The problem for bacteria is that iron is not readily available in their environment. Animal and plant cells tend to ‘hide’ their iron inside proteins to prevent bacteria from getting it and stopping infections before they start. So bacteria had to escalate the evolutionary war and come up with mechanisms to get the iron they need.
HADDOCK consistently ranks at the top of protein prediction experiments and is one of the best programs available for molecular docking.
Rhys Grinter, a microbiologist based at Monash University in Australia, investigated how Pectobacterium (the bacteria responsible for blackleg disease in potatoes or for slime flux in many species of trees) sources iron from the plants it infects.
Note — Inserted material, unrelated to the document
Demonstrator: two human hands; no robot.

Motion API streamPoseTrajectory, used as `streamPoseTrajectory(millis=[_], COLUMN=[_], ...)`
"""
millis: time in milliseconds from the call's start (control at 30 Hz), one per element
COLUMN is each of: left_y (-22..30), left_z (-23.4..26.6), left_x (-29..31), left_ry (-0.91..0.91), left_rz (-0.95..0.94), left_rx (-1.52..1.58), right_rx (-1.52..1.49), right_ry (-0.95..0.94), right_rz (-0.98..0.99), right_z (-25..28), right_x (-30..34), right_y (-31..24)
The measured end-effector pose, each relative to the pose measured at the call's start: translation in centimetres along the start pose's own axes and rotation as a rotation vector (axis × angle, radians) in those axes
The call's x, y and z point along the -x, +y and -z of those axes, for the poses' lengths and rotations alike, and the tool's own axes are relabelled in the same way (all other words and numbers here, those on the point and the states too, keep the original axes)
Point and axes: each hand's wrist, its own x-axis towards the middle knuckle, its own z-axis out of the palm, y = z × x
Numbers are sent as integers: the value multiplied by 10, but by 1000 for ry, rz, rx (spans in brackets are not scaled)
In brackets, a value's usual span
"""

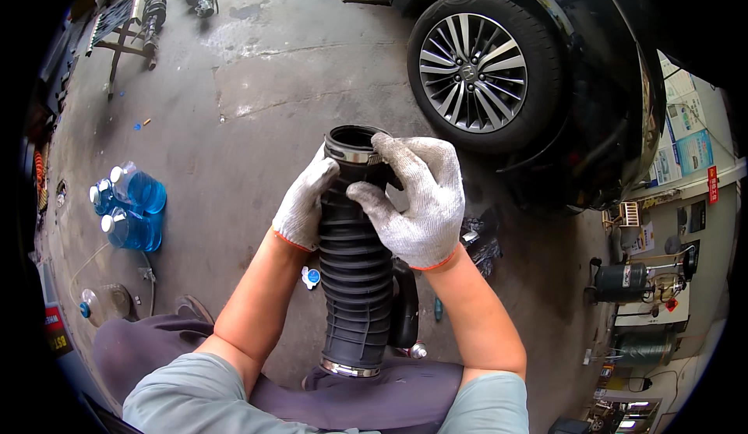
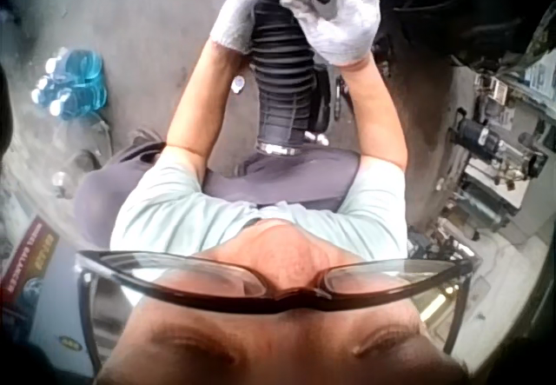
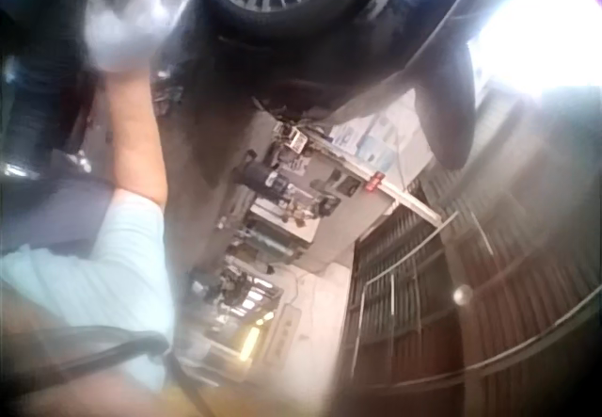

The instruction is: The person prepares a new air intake hose by attaching a metal clamp and spraying lubricant on the ends. They then install the hose into the engine bay, connecting it to the air filter housing and throttle body, and secure it with a screwdriver.

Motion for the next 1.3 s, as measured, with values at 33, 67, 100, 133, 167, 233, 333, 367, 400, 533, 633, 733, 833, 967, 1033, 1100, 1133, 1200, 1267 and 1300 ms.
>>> streamPoseTrajectory(millis=[33, 67, 100, 133, 167, 233, 333, 367, 400, 533, 633, 733, 833, 967, 1033, 1100, 1133, 1200, 1267, 1300], left_y=[4, 1, -4, -8, -10, -8, -10, -9, -5, 14, 27, 16, 15, 9, 2, 3, 5, 9, 9, 8], left_z=[-1, -1, 2, 1, -1, 2, 13, 11, 7, -5, -13, -17, -20, -17, -44, -66, -70, -70, -67, -62], left_x=[5, 2, -2, -3, -4, -4, -6, -6, -6, -5, 0, 6, 5, 1, 13, 25, 27, 27, 26, 26], left_ry=[-51, -93, -135, -135, -136, -165, -225, -205, -176, -40, -90, -128, -174, -166, -90, -32, -50, -59, -76, -86], left_rz=[6, -14, -31, -22, -11, -10, 20, 1, -32, -184, -411, -629, -749, -768, -409, -285, -306, -332, -352, -358], left_rx=[-34, -43, -51, -40, -30, -21, 72, 59, 7, -354, -597, -643, -787, -963, -572, -348, -333, -394, -404, -389], right_rx=[-87, -174, -248, -219, -191, -191, -202, -444, -556, -1140, -1257, -1313, -1308, -1228, -1184, -1180, -1180, -1121, -1067, -1035], right_ry=[37, 73, 134, 122, 110, 55, -72, -150, -208, -221, -306, -275, -206, -91, -1, 2, 3, -9, 5, 26], right_rz=[-27, -54, -32, -15, 2, -1, -54, -272, -361, -821, -901, -884, -883, -848, -860, -825, -807, -735, -701, -679], right_z=[1, 1, -6, -2, 5, 10, 23, 19, 18, 17, 18, 22, 21, 13, 12, 15, 16, 17, 16, 15], right_x=[1, 2, 5, 7, 6, 0, -5, 1, 6, 4, 11, 4, 2, 13, 17, 15, 14, 14, 14, 13], right_y=[-1, -1, 6, 9, 10, 9, 5, 3, 0, -16, -8, -11, -14, -8, -8, -12, -14, -15, -21, -25])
He and his colleagues found that Pectobacterium cells have a receptor – dubbed FusA – specially adapted to grab the iron from ferrodoxin proteins.
“Ferredoxin is a small iron-containing protein which plants use in a similar way to hemoglobin, but for transporting electrons rather than oxygen,” explains Grinter. “The fact that plants must produce this protein for their cells to function makes it a good target for Pectobacterium during infection.”
They first determined the molecular structure of FusA from Nuclear Magnetic Resonance (NMR) and X-ray crystallography data. Then the team used the HADDOCK docking tool to simulate how FusA binds to plant ferredoxins.
“HADDOCK consistently ranks at the top of protein prediction experiments and is one of the best programs available for molecular docking,” says Grinter. “This allowed us to place a high degree of confidence in its predictions and to present a credible representation of the FusA/ferredoxin complex for our paper.”
The team learned that FusA is a glove-like structure able to grab plant ferredoxins and squeeze them across the outer membrane of the bacteria.
“It’s very important for the bacteria that this opening of the hole in FusA is specific and temporary, because the bacterial membrane protects the cell from toxins and antibiotics which may be present in the environment,” says Grinter. “I kind of like to think of FusA as a drawbridge on a medieval castle, it can be specifically be opened and closed to allow ferredoxin to enter the cell.”
The structure of the bacterial plant ferredoxin receptor FusA has been published in Nature Communications.